Obviously, service is not a legal company, but using Service further confirmed what I believe is one of the most significant trends right now in legal disruption, and why some, if not many, legal software companies will continue to struggle until they become more “Service-y.”

I meet a lot of legal tech companies, and I cannot tell you how many great products I’ve seen which I later discover have zero meaningful traction. I’m not the only one.
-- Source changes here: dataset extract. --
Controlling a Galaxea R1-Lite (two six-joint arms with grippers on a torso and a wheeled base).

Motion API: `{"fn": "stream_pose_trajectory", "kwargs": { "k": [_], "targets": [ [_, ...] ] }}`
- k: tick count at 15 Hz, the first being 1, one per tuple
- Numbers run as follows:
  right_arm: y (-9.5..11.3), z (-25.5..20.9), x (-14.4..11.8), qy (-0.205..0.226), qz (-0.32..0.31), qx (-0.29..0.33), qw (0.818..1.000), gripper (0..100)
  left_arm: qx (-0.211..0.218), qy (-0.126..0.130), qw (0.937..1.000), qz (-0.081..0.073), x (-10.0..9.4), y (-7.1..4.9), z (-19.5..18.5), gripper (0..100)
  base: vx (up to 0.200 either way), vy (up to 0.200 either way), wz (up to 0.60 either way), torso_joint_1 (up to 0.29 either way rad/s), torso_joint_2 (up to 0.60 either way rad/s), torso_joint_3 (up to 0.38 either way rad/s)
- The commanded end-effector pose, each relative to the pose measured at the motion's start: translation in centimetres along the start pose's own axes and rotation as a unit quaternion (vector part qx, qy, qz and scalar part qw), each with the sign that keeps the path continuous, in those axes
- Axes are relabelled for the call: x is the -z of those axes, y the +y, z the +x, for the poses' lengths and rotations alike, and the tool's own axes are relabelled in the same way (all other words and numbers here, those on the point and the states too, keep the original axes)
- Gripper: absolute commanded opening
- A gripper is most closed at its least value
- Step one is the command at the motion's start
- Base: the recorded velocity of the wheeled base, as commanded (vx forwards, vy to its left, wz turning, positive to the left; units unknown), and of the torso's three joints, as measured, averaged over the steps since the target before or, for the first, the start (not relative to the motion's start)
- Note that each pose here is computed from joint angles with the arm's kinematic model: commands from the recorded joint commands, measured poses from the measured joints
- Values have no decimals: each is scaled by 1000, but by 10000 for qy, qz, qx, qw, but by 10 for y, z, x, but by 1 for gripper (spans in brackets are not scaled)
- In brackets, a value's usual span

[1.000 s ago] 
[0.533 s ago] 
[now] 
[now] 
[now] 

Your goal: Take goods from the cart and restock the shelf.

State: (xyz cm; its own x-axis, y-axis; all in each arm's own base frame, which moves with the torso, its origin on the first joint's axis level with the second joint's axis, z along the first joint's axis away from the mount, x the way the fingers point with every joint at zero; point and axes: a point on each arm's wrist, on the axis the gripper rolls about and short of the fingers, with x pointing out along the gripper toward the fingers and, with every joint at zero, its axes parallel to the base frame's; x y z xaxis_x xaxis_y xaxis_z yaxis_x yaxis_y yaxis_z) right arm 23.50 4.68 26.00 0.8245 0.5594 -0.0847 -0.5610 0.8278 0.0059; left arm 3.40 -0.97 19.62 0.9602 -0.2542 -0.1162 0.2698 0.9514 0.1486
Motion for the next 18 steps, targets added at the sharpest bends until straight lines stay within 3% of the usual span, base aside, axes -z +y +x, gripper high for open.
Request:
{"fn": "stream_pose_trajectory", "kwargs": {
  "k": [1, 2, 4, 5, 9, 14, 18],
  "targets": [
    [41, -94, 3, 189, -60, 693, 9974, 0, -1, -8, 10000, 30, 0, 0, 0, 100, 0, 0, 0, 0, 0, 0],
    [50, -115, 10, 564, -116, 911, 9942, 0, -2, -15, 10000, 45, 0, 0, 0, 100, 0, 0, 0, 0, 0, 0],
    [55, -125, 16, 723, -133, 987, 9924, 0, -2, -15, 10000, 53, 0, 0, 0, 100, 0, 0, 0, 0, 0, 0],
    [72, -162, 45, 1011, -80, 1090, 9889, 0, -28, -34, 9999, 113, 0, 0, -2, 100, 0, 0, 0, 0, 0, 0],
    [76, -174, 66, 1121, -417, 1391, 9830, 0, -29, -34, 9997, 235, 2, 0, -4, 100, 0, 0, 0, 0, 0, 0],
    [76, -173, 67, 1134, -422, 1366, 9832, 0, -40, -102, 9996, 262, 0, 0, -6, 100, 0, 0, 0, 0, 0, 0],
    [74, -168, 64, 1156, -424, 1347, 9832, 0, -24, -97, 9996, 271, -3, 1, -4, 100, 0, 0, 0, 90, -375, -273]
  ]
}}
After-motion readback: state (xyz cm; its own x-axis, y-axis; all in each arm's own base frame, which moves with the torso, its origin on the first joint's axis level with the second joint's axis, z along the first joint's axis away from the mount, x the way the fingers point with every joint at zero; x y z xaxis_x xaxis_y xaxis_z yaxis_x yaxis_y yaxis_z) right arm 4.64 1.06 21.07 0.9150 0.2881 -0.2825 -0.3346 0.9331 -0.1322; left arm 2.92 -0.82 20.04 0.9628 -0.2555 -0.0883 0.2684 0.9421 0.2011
A few months ago, Mark Harris, founder of Axiom, said the same thing in a conversation here on ATL:

Selling tech-only solutions into the legal industry today would be like selling a conveyer belt to a blacksmith in the late 1800s.  You cannot sell the instruments of industrialization to artisans!  They aren’t ready for them and have no idea what to do with them!

So, before legaltech can have its analogous fintech moment, the legal industry needs to make headway on a services-led, but tech-enabled approach to industrialization.  We have to build the factories before we can embrace the tools that make the factory better!

And when I challenged him with the success of some of the tech companies I have covered here on ATL, he responded thusly:

I really haven’t seen meaningful traction by legal tech companies among the large enterprise corporate clients Axiom works with. It may be the case with law firms or smaller companies, but the large corporate segment is a challenged landscape for legal tech in the near future.  That’s partly because it’s hard to establish that channel (took us 15 years to build what we have today) but it’s mostly for the reasons above – the table is not yet set and the offerings are thus unlikely to get to critical mass because of that.

I’ve had this sentiment confirmed, not only by executives in other legal marketplace companies like Axiom, but also law firm decision makers.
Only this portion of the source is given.